“You turned down their offer,” she points out. “So instead of buying you out, they bury you in compliance.”
I sink onto the stool behind the counter. “But I can’t fix all of this in two weeks,” I say. “Not without money. And I don’t have it. Not like that.”
Ashton’s voice softens. “Okay. Breathe. We’ll figure something out.”
But my head is already spinning.
Nathan.
Taylor.
The silence.
And now this.
It feels like the walls are quietly, efficiently closing in.
I look at the notice again.
FAILURE TO COMPLY MAY RESULT IN CLOSURE.
Cup & Cake isn’t just my job. It’s my anchor. And for the first time since it opened, I’m staring at the very real possibility that someone is trying to take it from me.
Chapter 20
Ella
It’s barely seven a.m., and the bakery smells like flour, vanilla, and panic.
We don’t open for another hour, but I’ve been here since before six, trying to make a dent in a list that feels longer every time I look at it.
The storage room looks like a game of Tetris played by someone having a nervous breakdown. I’m crouched on the floor with a tape measure, checking the width of the aisle between the shelving units because the notice used the phraseminimum clearance for egress,and now that phrase lives in my head rent-free.
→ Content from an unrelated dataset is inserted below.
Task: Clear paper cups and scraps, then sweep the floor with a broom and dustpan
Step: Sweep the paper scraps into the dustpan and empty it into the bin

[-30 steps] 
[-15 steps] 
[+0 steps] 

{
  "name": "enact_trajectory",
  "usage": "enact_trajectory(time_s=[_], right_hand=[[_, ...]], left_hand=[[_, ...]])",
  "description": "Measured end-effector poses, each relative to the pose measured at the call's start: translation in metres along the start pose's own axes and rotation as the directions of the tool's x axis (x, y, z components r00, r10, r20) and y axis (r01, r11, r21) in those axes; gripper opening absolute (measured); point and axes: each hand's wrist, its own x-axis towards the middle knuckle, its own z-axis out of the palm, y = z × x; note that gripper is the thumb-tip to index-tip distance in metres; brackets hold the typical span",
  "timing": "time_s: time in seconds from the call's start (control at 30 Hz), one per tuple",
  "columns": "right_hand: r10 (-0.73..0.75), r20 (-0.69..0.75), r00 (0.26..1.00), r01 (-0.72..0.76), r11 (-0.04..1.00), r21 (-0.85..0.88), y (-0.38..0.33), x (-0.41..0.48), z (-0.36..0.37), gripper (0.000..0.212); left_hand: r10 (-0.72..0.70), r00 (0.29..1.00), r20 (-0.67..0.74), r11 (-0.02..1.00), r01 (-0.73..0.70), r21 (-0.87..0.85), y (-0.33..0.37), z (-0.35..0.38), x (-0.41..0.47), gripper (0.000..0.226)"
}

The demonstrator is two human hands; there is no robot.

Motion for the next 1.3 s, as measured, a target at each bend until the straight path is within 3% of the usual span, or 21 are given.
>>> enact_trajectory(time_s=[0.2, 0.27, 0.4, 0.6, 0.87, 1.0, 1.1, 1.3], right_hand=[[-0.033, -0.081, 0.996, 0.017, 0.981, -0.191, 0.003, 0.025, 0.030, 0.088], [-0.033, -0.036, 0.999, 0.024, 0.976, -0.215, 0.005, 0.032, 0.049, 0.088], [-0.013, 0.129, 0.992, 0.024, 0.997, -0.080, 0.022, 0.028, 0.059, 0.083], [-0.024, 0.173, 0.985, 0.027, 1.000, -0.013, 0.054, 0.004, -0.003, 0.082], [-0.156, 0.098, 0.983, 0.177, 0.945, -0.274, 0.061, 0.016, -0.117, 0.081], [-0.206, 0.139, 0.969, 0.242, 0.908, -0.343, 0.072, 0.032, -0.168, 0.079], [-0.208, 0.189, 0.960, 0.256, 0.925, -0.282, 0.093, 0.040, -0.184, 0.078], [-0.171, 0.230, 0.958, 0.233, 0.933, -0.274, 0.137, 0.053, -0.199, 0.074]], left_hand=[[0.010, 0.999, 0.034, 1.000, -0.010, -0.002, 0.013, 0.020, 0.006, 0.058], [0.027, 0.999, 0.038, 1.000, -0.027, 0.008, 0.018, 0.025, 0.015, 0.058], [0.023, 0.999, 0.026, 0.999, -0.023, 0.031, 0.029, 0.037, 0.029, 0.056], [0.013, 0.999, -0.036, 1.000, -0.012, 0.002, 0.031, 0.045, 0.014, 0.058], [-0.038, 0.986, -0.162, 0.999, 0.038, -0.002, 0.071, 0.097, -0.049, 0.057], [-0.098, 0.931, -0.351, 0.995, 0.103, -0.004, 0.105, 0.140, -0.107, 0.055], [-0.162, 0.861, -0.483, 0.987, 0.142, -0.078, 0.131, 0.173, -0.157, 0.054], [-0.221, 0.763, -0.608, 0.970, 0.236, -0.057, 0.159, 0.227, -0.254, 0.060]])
I shift the metal shelf two inches to the left, then another inch, then check again. The aisle is wider now, but it also means half our paper goods are stacked on the prep table, because apparently, cardboard boxes are a fire hazard if they're in the wrong place.
The fire extinguisher is sitting on the counter instead of its bracket because it has to be mounted at a specific height and within a specific distance from the back door, and when I moved the shelving, it no longer met both requirements. The bracketis on the floor next to a drill I don’t remember buying and definitely don’t trust myself to use.
The exit sign is still lit, but it flickers every few minutes, which it did not do before yesterday. Now, I’m convinced it’s just waiting to fail during the reinspection, like it has a personal vendetta.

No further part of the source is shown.